La loi de 1905 a connu des prolongements législatifs qui ont permis notamment de préciser les modalités de mise à disposition des biens immobiliers pour les Églises ainsi que les règles présidant à leur entretien. C’est ainsi que les bâtiments affectés exclusivement à l’exercice du culte édifiés avant la loi de 1905 ont été dévolus aux communes sur lesquelles ils étaient implantés, charge à elles de les entretenir et de les mettre à disposition.

C’est grâce à ces mesures que le maire du Chesnay est tenu de réaliser les travaux de restauration de l’église Saint Germain et même si ces obligations portent exclusivement sur le clos et le couvert, ne chipotons pas, il convient que le paroissien soit confortablement installé et chauffé et que l’Église soit respectée, l’investissement financier de ces travaux en est un signe.

Cependant, en 1905, la question du culte ne touchait pas les musulmans peu nombreux sur notre territoire et les lois européennes n’avaient pas encore précisé les contours de la liberté de religion !
Il n’en est pas de même aujourd’hui et on voit bien que la crispation religieuse revient dans la sphère publique. Les propos récents de la représentante du parti du front national sont à cet égard complètement déplacés. Martine Aubry, première secrétaire du parti socialiste, a eu raison de rappeler lors d’une interview politique, que si les musulmans priaient dans la rue c’était bien parce que,au regard de l’exercice du droit de culte, ils n’étaient pas traités équitablement par la puissance publique !

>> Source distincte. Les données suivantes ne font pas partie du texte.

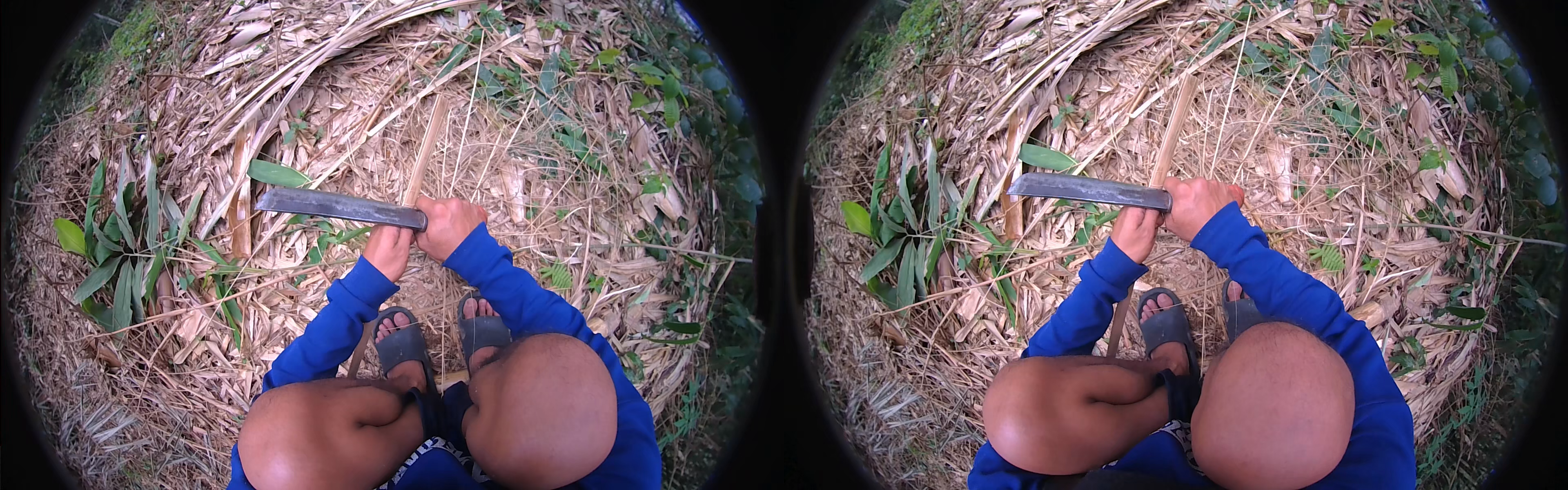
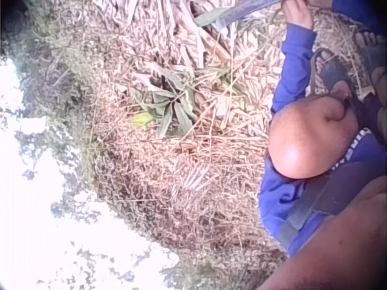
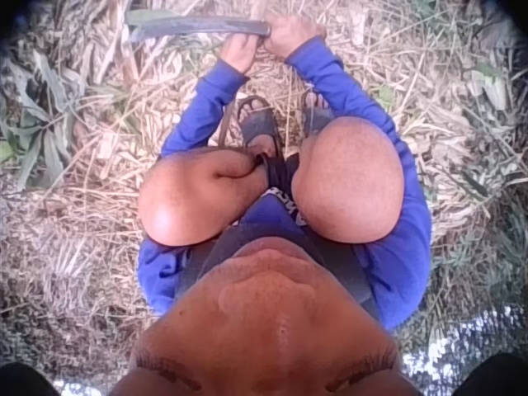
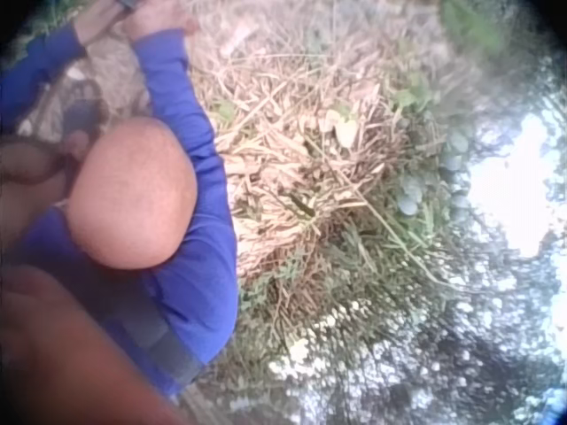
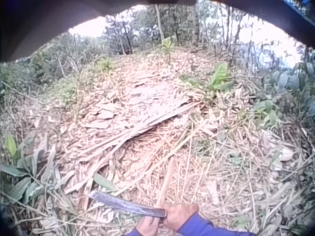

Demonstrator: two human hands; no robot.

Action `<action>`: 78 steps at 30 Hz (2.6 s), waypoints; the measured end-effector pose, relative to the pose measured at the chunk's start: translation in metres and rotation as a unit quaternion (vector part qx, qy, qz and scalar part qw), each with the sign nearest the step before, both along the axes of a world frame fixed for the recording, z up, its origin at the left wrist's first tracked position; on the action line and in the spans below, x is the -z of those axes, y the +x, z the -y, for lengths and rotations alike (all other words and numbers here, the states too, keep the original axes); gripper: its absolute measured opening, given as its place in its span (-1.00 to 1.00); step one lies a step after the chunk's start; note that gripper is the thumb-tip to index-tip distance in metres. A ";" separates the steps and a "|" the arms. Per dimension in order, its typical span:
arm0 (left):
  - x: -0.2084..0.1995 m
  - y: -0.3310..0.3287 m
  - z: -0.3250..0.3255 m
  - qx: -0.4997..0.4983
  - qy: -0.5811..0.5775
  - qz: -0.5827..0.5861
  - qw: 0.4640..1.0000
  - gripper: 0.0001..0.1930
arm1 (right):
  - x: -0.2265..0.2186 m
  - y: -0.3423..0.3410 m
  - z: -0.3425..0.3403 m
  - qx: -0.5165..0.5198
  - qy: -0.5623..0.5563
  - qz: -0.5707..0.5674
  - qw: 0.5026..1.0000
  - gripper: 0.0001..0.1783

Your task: The person uses a machete to split a long bamboo stalk into thin strips. They repeatedly strike the bamboo to separate it into smaller pieces and then arrange the resulting strips on the ground.

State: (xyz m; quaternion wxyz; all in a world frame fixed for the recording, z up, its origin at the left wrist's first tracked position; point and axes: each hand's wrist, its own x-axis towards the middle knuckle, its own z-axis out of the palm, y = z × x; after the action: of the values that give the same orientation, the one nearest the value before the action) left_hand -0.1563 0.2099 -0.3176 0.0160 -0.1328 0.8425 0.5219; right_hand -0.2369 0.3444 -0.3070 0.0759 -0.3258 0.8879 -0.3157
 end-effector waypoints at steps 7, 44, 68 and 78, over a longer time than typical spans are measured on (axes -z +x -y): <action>0.007 0.001 -0.002 -0.003 -0.091 -0.092 0.992 -0.83 | 0.008 -0.002 0.004 0.001 0.018 0.007 1.000 -0.82; 0.016 -0.003 0.005 -0.019 -0.024 -0.008 1.000 -0.82 | 0.021 -0.008 -0.002 -0.008 0.012 0.055 0.998 -0.83; -0.006 -0.006 0.002 -0.007 -0.170 -0.064 0.983 -0.82 | -0.006 -0.009 0.007 -0.008 0.005 0.043 0.999 -0.78; -0.003 -0.005 0.002 -0.001 -0.163 -0.052 0.985 -0.83 | -0.005 -0.004 0.005 -0.018 0.037 0.055 0.998 -0.80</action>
State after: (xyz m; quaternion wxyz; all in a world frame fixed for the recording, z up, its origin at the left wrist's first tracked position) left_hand -0.1609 0.2081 -0.3150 -0.0501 -0.1075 0.9156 0.3842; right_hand -0.2408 0.3391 -0.3016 0.1420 -0.3209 0.8876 -0.2985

La loi de 1905 permet l’exercice du droit de culte, elle ne prévoit pas d’en favoriser l’un par rapport à l’autre. Les lois européennes rappellent ces principes. Les migrations des peuples, l’ouverture au monde, rendent plus complexe le traitement de ces questions sur lesquelles il convient de faire preuve de discernement et de modération. Aussi, quelques pistes pourraient être proposées pour que le culte musulman puisse s’exercer dans les mêmes conditions de dignité que ce qui est accordé aux autres religions du Livre, ce serait un progrès significatif.

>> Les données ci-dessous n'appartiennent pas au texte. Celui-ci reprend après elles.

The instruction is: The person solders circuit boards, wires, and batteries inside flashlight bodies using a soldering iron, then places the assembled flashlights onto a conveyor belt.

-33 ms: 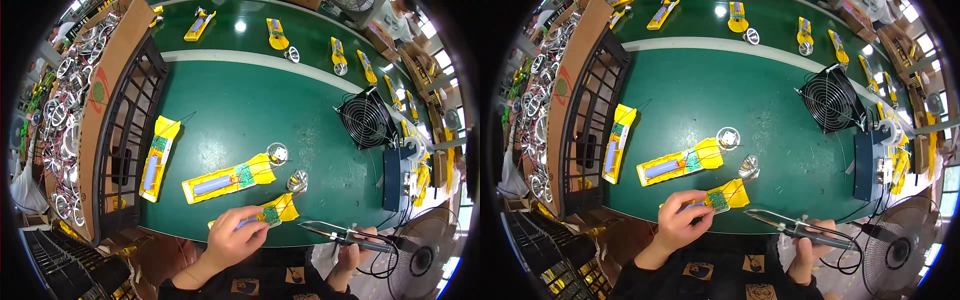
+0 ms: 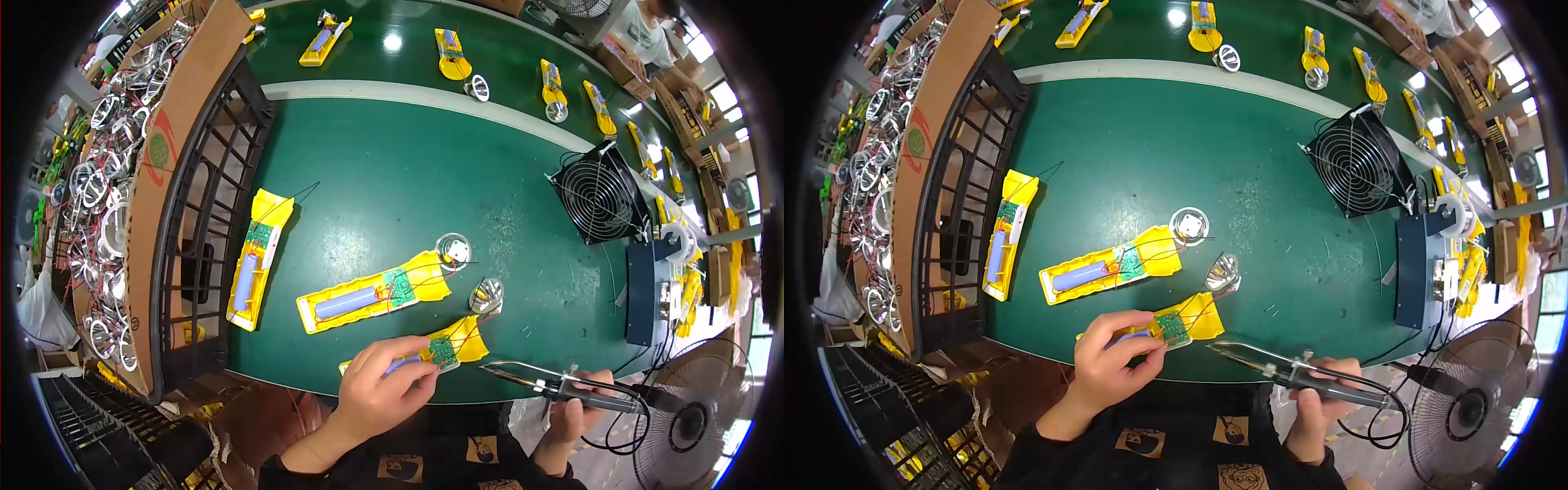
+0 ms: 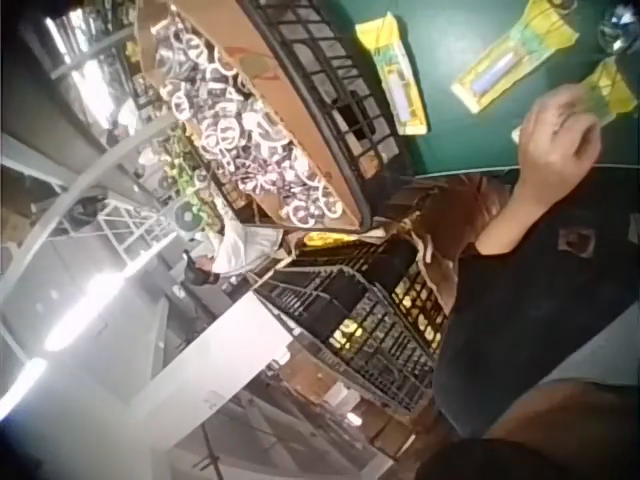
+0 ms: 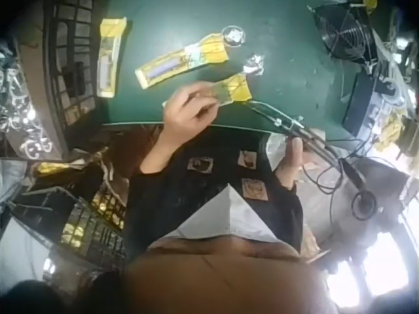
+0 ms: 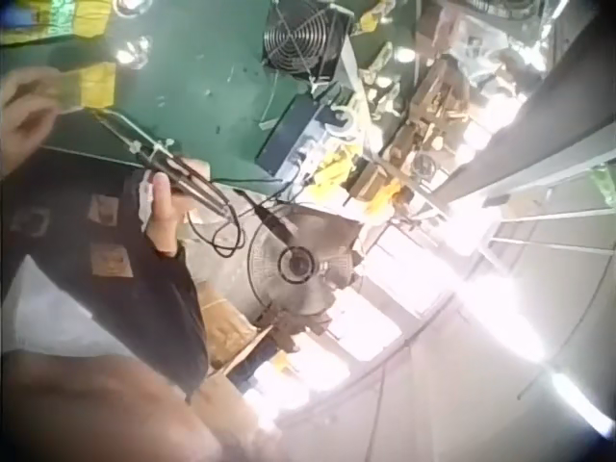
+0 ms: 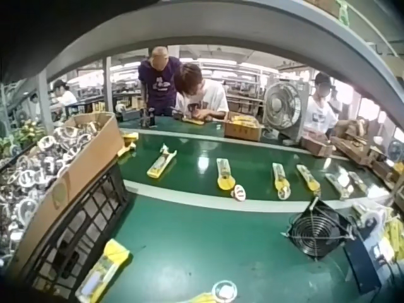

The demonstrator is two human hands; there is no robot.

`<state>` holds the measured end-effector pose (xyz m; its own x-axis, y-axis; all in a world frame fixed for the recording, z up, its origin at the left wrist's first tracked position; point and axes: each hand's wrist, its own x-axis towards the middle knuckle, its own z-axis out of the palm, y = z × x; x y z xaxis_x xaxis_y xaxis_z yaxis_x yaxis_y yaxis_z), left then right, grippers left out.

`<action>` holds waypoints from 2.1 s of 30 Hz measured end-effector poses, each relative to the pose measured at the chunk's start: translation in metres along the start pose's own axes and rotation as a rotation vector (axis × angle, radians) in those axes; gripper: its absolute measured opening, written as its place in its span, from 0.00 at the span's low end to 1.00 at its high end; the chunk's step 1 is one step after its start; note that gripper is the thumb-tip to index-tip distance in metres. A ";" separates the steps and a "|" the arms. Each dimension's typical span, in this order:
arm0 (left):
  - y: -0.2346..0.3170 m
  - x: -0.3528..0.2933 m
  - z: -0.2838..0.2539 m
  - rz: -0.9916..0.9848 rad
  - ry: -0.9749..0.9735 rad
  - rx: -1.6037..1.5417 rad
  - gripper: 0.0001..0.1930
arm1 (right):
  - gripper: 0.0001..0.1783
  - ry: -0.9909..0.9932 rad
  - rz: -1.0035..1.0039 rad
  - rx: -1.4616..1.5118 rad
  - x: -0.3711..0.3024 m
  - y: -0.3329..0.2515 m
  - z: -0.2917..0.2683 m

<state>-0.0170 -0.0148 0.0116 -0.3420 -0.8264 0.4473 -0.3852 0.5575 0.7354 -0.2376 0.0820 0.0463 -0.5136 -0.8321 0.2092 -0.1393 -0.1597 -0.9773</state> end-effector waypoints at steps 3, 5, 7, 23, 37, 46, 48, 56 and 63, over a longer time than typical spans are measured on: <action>-0.001 0.002 -0.001 -0.015 -0.004 0.004 0.08 | 0.20 0.003 0.022 -0.054 0.002 0.003 0.014; -0.002 0.002 -0.002 -0.032 0.002 -0.012 0.08 | 0.20 -0.038 0.066 0.003 0.002 0.007 0.019; -0.002 0.002 -0.001 -0.029 -0.003 0.003 0.08 | 0.19 -0.049 0.084 -0.062 0.000 0.010 0.021; -0.004 0.001 0.000 -0.024 -0.015 0.006 0.08 | 0.18 -0.036 0.116 -0.166 -0.004 0.015 0.021; -0.005 0.001 0.001 -0.013 -0.004 0.009 0.09 | 0.19 -0.069 0.121 -0.182 -0.002 0.012 0.025; -0.006 0.001 0.002 -0.002 0.006 0.013 0.09 | 0.20 -0.050 0.168 -0.180 -0.006 0.011 0.025; -0.005 0.001 0.002 -0.002 0.009 0.011 0.09 | 0.20 -0.050 0.166 -0.169 -0.005 0.012 0.024; -0.004 0.001 0.003 -0.014 0.021 0.013 0.09 | 0.21 -0.063 0.065 -0.204 -0.005 0.012 0.023; -0.003 0.002 0.003 -0.017 0.014 0.013 0.09 | 0.20 -0.104 0.042 -0.243 -0.004 0.011 0.022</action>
<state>-0.0186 -0.0177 0.0083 -0.3234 -0.8370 0.4415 -0.4024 0.5439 0.7364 -0.2186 0.0714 0.0341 -0.4355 -0.8873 0.1520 -0.3253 -0.0024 -0.9456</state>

Mais il serait également souhaitable de respecter le principe de séparation qui nous gouverne encore, en s’abstenant de faire précéder les commémorations par une messe, en s’abstenant d’inclure dans les fêtes municipales des célébrations ou même des processions dans l’espace public.

Car, en effet, comment répondre au souci des uns et des autres de limiter des demandes pour la prise en compte des particularités alimentaires ou vestimentaires, des jours de fêtes ou de pratique religieuse, si on ne veille pas à maintenir pour tous, dans la sphère privée, l’exercice du culte et la pratique religieuse ?

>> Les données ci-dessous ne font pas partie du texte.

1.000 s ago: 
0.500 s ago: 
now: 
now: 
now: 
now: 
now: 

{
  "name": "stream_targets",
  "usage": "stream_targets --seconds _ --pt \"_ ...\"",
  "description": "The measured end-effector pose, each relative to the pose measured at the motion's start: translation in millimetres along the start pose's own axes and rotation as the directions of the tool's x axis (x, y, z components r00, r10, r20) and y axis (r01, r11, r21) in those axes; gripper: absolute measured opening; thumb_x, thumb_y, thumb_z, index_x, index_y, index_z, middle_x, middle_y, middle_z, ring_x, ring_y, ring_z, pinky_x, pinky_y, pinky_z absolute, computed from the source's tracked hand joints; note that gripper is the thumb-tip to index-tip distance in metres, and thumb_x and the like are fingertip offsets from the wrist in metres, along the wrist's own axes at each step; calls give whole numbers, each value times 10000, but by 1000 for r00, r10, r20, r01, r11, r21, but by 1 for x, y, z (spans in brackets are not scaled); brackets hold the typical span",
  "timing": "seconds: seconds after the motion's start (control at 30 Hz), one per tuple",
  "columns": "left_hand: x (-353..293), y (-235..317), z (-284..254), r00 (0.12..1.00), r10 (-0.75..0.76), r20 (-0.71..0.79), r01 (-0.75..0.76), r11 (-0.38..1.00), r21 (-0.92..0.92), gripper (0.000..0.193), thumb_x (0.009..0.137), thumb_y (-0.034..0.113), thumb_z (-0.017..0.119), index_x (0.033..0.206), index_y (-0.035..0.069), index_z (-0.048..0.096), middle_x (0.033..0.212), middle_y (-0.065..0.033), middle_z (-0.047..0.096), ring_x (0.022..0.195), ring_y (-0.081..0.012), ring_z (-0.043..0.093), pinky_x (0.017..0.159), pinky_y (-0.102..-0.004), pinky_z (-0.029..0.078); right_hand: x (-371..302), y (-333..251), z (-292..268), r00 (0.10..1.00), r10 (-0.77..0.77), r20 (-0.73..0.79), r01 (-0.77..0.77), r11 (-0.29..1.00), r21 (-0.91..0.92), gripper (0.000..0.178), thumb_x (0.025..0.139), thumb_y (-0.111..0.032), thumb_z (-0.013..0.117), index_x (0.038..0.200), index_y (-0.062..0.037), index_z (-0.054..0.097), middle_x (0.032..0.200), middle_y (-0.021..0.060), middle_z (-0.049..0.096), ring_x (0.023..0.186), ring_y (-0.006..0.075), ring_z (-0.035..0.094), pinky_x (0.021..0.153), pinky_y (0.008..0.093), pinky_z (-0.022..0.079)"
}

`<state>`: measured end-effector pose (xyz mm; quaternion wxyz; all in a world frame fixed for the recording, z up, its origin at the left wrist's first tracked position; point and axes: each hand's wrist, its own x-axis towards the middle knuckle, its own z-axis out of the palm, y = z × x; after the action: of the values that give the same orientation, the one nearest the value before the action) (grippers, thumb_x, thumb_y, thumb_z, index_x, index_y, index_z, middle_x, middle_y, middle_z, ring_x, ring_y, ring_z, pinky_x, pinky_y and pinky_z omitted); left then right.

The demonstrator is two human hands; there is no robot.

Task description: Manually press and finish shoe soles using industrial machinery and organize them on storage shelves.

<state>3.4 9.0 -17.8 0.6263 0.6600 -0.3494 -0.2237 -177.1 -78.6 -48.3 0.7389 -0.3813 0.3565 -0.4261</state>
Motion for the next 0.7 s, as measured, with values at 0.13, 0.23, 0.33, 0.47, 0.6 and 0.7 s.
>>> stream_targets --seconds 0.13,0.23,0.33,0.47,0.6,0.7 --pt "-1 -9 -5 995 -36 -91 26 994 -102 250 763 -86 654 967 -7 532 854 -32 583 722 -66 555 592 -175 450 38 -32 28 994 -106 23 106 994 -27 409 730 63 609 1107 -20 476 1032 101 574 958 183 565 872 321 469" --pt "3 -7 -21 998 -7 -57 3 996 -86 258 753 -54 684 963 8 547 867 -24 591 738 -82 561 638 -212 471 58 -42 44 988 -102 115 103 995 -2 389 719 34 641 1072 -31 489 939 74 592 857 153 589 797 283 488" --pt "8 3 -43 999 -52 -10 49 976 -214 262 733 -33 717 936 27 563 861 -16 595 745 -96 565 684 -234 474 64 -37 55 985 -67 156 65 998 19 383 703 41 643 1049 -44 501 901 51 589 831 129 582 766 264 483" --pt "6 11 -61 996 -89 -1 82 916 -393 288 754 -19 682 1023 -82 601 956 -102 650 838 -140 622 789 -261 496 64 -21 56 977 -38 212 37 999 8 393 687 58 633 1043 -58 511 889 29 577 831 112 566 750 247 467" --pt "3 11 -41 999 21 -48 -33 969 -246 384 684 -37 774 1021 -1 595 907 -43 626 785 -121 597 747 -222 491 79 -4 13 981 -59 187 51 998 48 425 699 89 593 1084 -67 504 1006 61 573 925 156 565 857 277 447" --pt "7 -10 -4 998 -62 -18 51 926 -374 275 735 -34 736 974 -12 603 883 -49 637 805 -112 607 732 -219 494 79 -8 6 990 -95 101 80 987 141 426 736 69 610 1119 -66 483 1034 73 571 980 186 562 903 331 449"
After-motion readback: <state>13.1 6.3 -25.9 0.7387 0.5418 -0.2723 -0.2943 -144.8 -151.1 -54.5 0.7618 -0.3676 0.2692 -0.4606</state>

L’inquiétude que nous pouvons avoir à cet égard trouve également des prolongements dans la vie sociale. En effet, dans toutes les religions, la pratique de l’aumône ou de la solidarité par la diaconie est la règle et on ne saurait s’en plaindre au regard des actions remarquables conduites par les fondations, associations caritatives confessionnelles. En contrepartie des dons qui leurs sont adressés, des avantages fiscaux sont consentis, soit !

Mais, la cohésion sociale, la garantie du traitement égal de tous sur l’ensemble du territoire, la solidarité nationale, l’égal accès au service public, la prise en compte des droits ? Assurément, il ne revient pas aux Églises de prendre cette place. C’est en se désengageant de ses devoirs au regard de la solidarité que la puissance publique génère les renforcements de conduites communautaires dont les dangers doivent être mesurés avec lucidité et responsabilité.

Pour notre territoire, force est de constater que la place réservée aux représentants du culte catholique est affirmée : dans le bulletin municipal, dans l’organisation des manifestations, dans les allocutions du premier magistrat de la commune. L’organisation d’une messe en l’église Saint Germain à l’occasion du 11novembre 2010 interdit de fait le témoignage du sacrifice de tous les musulmans, juifs, incroyants, protestants, athées militants engagés au sein de l’armée française pendant la guerre de 14 – 18. On doit le regretter et espérer que ces pratiques soient revisitées.